• BRIEF: Nothing outside the range below should be printed. Output exactly the lines from the line with "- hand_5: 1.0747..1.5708" to the line with "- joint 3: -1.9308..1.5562", both included.

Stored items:
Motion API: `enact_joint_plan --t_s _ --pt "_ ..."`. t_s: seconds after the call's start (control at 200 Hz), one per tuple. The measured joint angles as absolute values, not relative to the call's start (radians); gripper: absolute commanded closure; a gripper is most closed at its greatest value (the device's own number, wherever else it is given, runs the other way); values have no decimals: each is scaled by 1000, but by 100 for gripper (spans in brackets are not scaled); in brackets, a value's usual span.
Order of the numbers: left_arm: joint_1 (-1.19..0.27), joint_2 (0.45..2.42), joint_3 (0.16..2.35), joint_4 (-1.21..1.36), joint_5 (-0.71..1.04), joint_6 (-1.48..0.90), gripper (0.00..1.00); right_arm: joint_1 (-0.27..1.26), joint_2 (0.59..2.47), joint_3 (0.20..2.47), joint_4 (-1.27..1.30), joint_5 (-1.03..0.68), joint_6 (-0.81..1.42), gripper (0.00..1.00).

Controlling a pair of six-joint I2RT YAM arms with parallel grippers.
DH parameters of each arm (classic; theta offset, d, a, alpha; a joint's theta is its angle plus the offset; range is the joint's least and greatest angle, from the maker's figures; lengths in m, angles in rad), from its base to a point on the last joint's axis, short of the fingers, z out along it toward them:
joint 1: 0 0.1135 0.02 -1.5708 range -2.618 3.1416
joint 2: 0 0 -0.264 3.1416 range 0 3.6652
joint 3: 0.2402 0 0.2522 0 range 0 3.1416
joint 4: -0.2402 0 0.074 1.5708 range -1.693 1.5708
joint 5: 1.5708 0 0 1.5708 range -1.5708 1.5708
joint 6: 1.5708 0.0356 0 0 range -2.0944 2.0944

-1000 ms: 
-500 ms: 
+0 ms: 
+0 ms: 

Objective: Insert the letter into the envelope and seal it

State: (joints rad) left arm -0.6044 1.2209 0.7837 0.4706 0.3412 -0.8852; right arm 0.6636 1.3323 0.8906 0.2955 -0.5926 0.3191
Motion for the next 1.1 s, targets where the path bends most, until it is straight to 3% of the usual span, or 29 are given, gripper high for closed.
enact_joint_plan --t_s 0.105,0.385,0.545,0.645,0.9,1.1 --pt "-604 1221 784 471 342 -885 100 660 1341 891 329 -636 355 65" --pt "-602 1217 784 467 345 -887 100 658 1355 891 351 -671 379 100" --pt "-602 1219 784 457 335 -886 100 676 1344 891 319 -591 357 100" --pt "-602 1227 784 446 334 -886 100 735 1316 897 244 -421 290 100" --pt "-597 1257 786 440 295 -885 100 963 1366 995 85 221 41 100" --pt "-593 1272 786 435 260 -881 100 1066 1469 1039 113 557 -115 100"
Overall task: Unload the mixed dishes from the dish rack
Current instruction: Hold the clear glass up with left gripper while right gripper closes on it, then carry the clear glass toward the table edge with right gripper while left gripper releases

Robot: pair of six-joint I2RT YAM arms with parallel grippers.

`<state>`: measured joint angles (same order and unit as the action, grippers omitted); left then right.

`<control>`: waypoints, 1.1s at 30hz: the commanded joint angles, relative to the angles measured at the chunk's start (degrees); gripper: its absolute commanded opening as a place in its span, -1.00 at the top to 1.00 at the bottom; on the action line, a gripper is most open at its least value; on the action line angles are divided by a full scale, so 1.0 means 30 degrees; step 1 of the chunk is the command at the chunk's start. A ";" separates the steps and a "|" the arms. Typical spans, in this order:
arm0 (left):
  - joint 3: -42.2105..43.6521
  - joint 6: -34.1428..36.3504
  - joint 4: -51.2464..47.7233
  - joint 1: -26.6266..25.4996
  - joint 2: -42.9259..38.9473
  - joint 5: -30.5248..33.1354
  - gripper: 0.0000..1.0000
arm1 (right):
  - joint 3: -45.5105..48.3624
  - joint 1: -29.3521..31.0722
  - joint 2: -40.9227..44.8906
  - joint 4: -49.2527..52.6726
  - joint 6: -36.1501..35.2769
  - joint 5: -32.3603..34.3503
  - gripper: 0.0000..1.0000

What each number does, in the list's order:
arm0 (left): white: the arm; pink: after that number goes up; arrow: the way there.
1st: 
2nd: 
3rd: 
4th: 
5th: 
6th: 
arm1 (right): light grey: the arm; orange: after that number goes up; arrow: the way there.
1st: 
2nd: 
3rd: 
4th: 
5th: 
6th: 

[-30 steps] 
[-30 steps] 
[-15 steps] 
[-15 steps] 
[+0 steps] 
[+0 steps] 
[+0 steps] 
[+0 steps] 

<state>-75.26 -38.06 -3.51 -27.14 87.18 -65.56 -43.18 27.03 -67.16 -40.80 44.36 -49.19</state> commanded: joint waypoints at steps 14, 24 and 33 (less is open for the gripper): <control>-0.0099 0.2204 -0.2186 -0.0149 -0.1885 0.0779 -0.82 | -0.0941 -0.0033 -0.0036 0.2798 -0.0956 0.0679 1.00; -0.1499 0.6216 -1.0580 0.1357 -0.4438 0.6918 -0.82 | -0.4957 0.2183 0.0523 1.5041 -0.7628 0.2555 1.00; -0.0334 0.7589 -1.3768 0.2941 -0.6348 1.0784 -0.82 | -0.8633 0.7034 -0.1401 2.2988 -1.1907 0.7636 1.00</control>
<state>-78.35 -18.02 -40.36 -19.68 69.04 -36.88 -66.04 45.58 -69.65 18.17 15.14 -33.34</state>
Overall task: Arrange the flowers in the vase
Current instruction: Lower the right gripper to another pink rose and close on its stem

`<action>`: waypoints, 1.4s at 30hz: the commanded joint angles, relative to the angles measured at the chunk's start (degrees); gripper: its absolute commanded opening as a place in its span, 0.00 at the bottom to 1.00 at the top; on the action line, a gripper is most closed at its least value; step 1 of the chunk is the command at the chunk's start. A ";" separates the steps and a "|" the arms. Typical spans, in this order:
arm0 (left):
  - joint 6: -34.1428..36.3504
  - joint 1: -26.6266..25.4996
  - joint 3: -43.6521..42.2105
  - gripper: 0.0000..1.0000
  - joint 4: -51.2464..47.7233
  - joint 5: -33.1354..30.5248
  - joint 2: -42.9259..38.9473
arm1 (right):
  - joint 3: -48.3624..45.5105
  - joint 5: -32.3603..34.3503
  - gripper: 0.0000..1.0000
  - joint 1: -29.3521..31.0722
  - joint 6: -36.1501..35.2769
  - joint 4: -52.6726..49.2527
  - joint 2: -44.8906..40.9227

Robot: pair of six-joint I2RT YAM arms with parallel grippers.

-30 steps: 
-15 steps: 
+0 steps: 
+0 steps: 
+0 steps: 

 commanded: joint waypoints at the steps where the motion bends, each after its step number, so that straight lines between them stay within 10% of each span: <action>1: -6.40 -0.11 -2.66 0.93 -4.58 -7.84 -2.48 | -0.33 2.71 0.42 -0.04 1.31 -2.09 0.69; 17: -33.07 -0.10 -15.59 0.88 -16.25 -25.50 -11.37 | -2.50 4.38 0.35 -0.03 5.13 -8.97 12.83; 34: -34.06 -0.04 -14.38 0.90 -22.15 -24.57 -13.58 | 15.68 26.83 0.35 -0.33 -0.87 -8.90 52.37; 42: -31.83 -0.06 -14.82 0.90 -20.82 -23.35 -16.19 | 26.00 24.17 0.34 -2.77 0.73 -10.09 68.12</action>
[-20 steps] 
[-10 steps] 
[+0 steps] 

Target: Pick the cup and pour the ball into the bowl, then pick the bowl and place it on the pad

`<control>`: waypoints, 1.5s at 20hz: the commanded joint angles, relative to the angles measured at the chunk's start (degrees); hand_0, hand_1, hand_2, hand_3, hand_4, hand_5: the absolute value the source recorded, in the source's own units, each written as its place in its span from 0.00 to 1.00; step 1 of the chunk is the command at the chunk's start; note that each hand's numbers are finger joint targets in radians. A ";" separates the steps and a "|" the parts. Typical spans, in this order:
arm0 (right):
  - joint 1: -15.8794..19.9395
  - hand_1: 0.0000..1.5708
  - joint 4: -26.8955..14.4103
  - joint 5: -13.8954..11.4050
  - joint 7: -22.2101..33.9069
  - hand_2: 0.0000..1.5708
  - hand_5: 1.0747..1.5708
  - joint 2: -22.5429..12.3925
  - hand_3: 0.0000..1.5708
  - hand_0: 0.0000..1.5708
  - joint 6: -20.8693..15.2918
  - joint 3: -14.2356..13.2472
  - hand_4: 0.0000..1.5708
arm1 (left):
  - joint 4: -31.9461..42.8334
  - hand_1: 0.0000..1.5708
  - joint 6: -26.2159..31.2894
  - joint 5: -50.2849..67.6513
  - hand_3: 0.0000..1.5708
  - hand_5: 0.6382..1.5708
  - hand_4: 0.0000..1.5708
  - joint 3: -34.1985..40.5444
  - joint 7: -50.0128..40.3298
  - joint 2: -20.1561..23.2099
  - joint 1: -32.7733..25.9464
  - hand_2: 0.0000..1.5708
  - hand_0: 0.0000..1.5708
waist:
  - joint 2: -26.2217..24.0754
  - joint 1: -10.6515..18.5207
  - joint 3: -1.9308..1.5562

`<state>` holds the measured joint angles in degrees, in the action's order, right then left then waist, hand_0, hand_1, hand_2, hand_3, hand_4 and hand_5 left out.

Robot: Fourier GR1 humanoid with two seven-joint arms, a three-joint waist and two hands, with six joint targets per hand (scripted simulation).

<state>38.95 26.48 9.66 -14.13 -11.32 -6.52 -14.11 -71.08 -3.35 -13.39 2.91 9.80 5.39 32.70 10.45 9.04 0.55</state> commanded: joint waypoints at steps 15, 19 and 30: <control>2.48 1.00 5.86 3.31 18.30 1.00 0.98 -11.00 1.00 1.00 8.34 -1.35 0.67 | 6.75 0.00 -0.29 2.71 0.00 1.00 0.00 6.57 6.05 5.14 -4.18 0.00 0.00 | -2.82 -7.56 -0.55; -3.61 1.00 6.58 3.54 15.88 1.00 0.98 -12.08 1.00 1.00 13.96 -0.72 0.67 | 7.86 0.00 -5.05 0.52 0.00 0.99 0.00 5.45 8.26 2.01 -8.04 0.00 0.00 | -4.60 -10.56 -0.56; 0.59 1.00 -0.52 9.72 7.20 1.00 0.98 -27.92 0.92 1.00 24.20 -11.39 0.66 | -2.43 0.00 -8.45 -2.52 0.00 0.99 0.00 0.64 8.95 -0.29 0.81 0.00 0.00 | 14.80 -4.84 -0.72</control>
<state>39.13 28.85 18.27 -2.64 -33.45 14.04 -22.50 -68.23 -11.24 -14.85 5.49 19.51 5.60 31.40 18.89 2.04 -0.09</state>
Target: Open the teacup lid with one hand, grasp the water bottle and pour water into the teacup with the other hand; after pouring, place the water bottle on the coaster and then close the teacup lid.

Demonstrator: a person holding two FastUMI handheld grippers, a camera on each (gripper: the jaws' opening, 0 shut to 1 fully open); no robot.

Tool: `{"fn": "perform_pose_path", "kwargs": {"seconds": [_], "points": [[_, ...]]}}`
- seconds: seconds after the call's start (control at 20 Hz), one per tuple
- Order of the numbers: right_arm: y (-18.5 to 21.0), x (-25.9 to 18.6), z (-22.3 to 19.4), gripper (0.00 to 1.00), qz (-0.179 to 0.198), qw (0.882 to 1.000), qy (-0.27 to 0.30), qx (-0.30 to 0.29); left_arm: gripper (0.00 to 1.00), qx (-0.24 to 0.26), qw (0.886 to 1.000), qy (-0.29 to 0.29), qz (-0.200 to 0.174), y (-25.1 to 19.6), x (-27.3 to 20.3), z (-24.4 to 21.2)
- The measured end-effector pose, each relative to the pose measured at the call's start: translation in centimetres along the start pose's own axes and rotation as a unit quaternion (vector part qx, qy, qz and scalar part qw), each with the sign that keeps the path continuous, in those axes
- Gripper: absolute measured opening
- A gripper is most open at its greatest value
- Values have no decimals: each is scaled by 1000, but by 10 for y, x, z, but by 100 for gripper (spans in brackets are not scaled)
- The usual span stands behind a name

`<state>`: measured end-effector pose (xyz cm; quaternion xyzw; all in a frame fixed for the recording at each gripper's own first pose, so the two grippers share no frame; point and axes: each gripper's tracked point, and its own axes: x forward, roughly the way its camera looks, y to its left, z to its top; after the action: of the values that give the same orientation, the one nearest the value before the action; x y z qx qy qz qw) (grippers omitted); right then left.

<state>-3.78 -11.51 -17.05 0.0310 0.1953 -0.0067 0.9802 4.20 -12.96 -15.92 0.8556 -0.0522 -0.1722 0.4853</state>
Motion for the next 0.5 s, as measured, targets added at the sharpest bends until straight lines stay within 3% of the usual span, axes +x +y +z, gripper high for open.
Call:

• RESULT FOR THIS EXERCISE:
  - hand_5: 1.0747..1.5708
  - joint 2: -22.5429..12.3925
  - hand_3: 0.0000..1.5708
  - hand_0: 0.0000..1.5708
  - joint 6: -20.8693..15.2918
  - joint 3: -14.2356..13.2472
  - hand_4: 0.0000..1.5708
arm1 (left):
  - joint 4: -31.9461..42.8334
  - hand_1: 0.0000..1.5708
  - joint 6: -26.2159..31.2894
  - joint 5: -50.2849..67.6513
  - hand_3: 0.0000..1.5708
  - hand_5: 0.6382..1.5708
  - hand_4: 0.0000..1.5708
  - joint 3: -34.1985..40.5444
  - joint 7: -50.0128..40.3298
  - joint 2: -20.1561..23.2099
  - joint 1: -32.7733..25.9464
  - hand_2: 0.0000..1.5708
  - hand_0: 0.0000..1.5708
waist:
  - joint 2: -26.2217..24.0754
  - joint 1: -10.6515..18.5207
  - joint 3: -1.9308..1.5562

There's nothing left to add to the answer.